▶ [Available data]:
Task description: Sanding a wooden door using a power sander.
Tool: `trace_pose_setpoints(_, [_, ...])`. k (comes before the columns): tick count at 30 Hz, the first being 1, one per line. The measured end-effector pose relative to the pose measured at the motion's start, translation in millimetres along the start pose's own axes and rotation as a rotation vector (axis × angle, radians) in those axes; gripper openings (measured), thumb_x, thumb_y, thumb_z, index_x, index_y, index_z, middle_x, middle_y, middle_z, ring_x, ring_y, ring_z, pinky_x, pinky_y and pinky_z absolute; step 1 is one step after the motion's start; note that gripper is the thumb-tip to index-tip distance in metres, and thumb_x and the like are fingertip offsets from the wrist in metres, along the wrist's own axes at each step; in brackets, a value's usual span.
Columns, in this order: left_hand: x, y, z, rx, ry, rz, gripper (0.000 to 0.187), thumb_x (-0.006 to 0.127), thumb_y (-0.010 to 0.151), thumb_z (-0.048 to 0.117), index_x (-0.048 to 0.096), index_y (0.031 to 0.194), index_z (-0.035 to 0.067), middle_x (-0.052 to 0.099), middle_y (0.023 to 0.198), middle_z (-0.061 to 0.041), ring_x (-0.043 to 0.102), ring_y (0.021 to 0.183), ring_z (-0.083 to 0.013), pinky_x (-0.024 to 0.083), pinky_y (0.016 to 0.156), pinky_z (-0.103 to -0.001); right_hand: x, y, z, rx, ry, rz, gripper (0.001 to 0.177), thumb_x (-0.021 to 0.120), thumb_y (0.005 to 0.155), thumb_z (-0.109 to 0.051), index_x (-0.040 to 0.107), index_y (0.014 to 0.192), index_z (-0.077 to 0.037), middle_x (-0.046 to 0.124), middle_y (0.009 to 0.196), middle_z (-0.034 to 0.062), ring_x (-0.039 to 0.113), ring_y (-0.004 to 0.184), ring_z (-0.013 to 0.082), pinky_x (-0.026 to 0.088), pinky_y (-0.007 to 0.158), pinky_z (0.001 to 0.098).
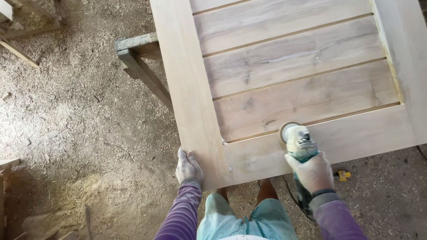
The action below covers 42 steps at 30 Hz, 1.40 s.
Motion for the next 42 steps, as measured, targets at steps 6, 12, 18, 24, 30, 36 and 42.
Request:
trace_pose_setpoints(6, [5, 5, -8, 0.052, 0.013, 0.012, 0.049, 0.042, 0.105, 0.034, 0.042, 0.149, 0.014, 0.070, 0.125, -0.017, 0.070, 0.108, -0.0392, 0.056, 0.093, -0.050, 50, -30, -36, -0.206, -0.152, -0.038, 0.065, 0.084, 0.074, -0.050, 0.060, 0.104, 0.002, 0.076, 0.086, 0.0203, 0.077, 0.077, 0.0324, 0.063, 0.075, 0.0427])
trace_pose_setpoints(12, [1, 3, -6, 0.035, -0.015, 0.001, 0.049, 0.043, 0.104, 0.033, 0.043, 0.149, 0.016, 0.071, 0.123, -0.017, 0.070, 0.106, -0.0387, 0.056, 0.093, -0.049, 71, -64, -83, -0.321, -0.227, -0.172, 0.065, 0.083, 0.071, -0.053, 0.059, 0.101, -0.001, 0.075, 0.084, 0.0193, 0.077, 0.080, 0.0347, 0.063, 0.076, 0.0457])
trace_pose_setpoints(18, [6, 6, -11, 0.071, -0.019, 0.025, 0.049, 0.045, 0.104, 0.033, 0.044, 0.149, 0.015, 0.071, 0.122, -0.018, 0.070, 0.105, -0.0398, 0.056, 0.091, -0.051, 70, -66, -83, -0.381, -0.304, -0.252, 0.064, 0.084, 0.070, -0.051, 0.058, 0.102, -0.003, 0.076, 0.085, 0.0175, 0.076, 0.081, 0.0336, 0.061, 0.077, 0.0449])
trace_pose_setpoints(24, [6, 6, -13, 0.078, -0.011, 0.038, 0.048, 0.045, 0.104, 0.034, 0.044, 0.148, 0.015, 0.071, 0.122, -0.018, 0.070, 0.106, -0.0403, 0.055, 0.090, -0.051, 41, -43, -61, -0.313, -0.315, -0.218, 0.061, 0.083, 0.069, -0.050, 0.060, 0.102, -0.005, 0.077, 0.088, 0.0153, 0.078, 0.083, 0.0314, 0.063, 0.079, 0.0425])
trace_pose_setpoints(30, [1, 2, -3, -0.001, 0.005, -0.003, 0.047, 0.042, 0.104, 0.035, 0.044, 0.148, 0.017, 0.072, 0.121, -0.016, 0.072, 0.106, -0.0367, 0.058, 0.092, -0.049, 19, -23, -37, -0.247, -0.415, -0.220, 0.069, 0.086, 0.066, -0.051, 0.059, 0.109, -0.003, 0.077, 0.091, 0.0181, 0.077, 0.087, 0.0341, 0.062, 0.082, 0.0442])
trace_pose_setpoints(36, [4, 4, -4, -0.051, 0.073, -0.014, 0.048, 0.038, 0.105, 0.039, 0.043, 0.149, 0.019, 0.072, 0.121, -0.016, 0.072, 0.105, -0.0366, 0.060, 0.090, -0.048, 0, -2, -16, -0.210, -0.364, -0.159, 0.068, 0.085, 0.066, -0.051, 0.061, 0.107, -0.002, 0.076, 0.092, 0.0201, 0.076, 0.089, 0.0364, 0.062, 0.083, 0.0452])
trace_pose_setpoints(42, [9, 8, -10, -0.059, 0.124, -0.011, 0.048, 0.034, 0.107, 0.041, 0.046, 0.148, 0.018, 0.073, 0.118, -0.018, 0.074, 0.101, -0.0364, 0.062, 0.087, -0.048, -29, 23, 8, -0.176, -0.357, -0.125, 0.067, 0.086, 0.065, -0.051, 0.063, 0.105, -0.002, 0.076, 0.092, 0.0214, 0.075, 0.092, 0.0384, 0.060, 0.084, 0.0477])
Point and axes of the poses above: each hand's wrist, its own y-axis towards the middle knuckle, its own x-axis out of the palm, z = x × y, the point moved 4 cm from there along y, towards the middle knuckle
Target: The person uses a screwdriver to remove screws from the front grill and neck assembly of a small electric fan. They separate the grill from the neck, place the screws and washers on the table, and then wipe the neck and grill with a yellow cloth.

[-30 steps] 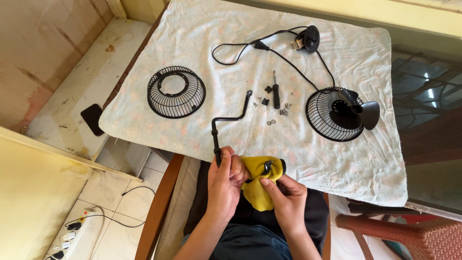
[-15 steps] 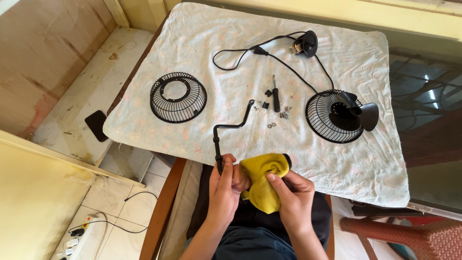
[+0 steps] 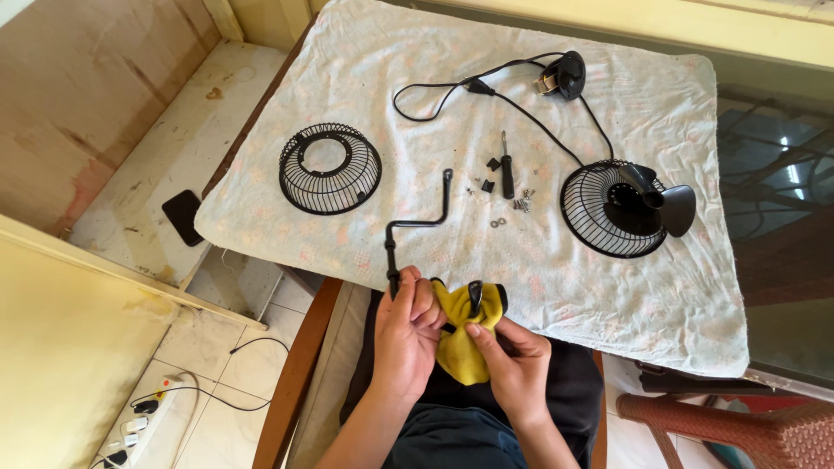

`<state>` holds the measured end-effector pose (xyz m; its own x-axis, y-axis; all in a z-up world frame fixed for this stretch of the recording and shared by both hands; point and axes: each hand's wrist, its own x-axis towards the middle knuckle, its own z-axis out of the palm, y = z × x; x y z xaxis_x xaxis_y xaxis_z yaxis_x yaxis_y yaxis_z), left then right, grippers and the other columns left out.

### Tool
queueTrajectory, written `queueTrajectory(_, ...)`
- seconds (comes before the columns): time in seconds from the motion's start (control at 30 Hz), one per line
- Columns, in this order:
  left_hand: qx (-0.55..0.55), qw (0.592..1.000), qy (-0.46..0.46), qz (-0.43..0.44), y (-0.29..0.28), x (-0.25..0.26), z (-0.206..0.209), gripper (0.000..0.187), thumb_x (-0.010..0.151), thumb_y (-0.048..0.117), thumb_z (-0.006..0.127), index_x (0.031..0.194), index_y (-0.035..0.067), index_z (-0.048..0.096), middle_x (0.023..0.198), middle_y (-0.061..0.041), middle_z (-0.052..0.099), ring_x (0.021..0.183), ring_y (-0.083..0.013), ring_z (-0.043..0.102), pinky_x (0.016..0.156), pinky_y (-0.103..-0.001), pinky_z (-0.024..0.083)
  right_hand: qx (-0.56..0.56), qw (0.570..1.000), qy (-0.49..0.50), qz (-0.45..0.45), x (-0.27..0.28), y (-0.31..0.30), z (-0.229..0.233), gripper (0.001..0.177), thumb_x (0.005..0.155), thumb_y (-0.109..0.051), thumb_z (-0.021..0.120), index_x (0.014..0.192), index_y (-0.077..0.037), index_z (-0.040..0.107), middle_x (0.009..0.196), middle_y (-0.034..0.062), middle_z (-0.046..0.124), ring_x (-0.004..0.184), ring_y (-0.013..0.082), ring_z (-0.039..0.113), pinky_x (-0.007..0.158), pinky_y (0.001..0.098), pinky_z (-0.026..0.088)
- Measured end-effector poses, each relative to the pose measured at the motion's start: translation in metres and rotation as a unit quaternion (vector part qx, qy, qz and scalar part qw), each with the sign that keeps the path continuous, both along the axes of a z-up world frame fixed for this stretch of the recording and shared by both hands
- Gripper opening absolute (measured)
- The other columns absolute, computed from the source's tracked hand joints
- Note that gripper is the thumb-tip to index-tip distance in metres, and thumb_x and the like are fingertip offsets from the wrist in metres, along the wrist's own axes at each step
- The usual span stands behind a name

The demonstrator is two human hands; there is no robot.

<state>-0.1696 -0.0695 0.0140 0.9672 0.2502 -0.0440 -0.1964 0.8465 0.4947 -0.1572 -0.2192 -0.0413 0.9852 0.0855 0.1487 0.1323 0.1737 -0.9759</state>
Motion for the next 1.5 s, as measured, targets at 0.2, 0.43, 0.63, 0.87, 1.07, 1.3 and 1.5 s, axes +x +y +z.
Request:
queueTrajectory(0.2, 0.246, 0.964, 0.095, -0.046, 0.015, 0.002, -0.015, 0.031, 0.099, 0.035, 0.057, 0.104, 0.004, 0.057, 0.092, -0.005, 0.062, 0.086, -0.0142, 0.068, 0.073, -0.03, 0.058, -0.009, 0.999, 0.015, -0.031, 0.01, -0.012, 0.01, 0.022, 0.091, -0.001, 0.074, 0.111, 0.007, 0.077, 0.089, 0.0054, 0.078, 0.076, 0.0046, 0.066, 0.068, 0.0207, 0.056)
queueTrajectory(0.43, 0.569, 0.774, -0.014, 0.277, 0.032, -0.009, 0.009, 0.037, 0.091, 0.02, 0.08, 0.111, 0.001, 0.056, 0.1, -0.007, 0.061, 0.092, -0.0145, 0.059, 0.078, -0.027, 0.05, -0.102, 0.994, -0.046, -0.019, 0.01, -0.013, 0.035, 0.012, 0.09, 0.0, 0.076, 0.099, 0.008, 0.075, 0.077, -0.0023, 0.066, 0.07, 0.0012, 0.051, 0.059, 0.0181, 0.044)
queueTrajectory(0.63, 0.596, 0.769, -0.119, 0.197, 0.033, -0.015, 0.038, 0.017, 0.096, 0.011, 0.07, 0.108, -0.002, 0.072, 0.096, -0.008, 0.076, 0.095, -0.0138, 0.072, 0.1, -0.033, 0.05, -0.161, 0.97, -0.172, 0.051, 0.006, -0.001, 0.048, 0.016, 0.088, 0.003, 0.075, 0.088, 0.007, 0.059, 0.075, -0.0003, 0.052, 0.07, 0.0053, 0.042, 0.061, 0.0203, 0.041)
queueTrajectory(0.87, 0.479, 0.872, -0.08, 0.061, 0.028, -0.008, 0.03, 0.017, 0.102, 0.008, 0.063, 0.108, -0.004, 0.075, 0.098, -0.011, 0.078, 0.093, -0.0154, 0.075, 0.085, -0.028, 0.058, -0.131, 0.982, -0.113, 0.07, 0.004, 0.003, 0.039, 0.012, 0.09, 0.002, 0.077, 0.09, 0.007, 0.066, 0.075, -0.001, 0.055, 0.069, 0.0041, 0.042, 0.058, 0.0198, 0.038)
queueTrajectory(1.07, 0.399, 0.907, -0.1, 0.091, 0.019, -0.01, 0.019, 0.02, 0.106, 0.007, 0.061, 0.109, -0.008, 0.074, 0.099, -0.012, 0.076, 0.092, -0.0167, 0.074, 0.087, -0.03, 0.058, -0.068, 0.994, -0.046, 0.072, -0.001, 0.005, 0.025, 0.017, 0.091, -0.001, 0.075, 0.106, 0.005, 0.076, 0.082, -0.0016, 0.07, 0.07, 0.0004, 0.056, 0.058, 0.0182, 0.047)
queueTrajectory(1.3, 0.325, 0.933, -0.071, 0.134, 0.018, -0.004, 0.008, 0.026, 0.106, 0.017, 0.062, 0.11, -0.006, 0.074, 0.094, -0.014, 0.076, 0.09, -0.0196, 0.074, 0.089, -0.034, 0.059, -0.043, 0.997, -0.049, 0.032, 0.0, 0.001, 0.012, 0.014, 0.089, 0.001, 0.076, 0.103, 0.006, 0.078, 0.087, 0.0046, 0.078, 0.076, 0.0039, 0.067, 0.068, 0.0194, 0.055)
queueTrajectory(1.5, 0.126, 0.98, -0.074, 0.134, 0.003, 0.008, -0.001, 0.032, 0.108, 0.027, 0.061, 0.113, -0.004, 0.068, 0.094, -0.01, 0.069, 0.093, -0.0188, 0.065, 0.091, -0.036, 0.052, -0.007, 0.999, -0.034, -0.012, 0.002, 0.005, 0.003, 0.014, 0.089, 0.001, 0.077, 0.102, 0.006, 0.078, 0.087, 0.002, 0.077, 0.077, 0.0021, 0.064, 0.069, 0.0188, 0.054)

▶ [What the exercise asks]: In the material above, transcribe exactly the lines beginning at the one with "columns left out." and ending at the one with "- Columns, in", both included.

▶ [Response to this exercise]:
`<state>` holds the measured end-effector pose (xyz m; its own x-axis, y-axis; all in a z-up world frame fixed for this stretch of the recording and shared by both hands; point and axes: each hand's wrist, its own x-axis towards the middle knuckle, its own z-axis out of the palm, y = z × x; x y z xaxis_x xaxis_y xaxis_z yaxis_x yaxis_y yaxis_z), left then right, grippers and the other columns left out.

### Tool
queueTrajectory, written `queueTrajectory(_, ...)`
- seconds (comes before the columns): time in seconds from the motion's start (control at 30 Hz), one per line
- Columns, in this order:

Nothing else is needed to finish the exercise.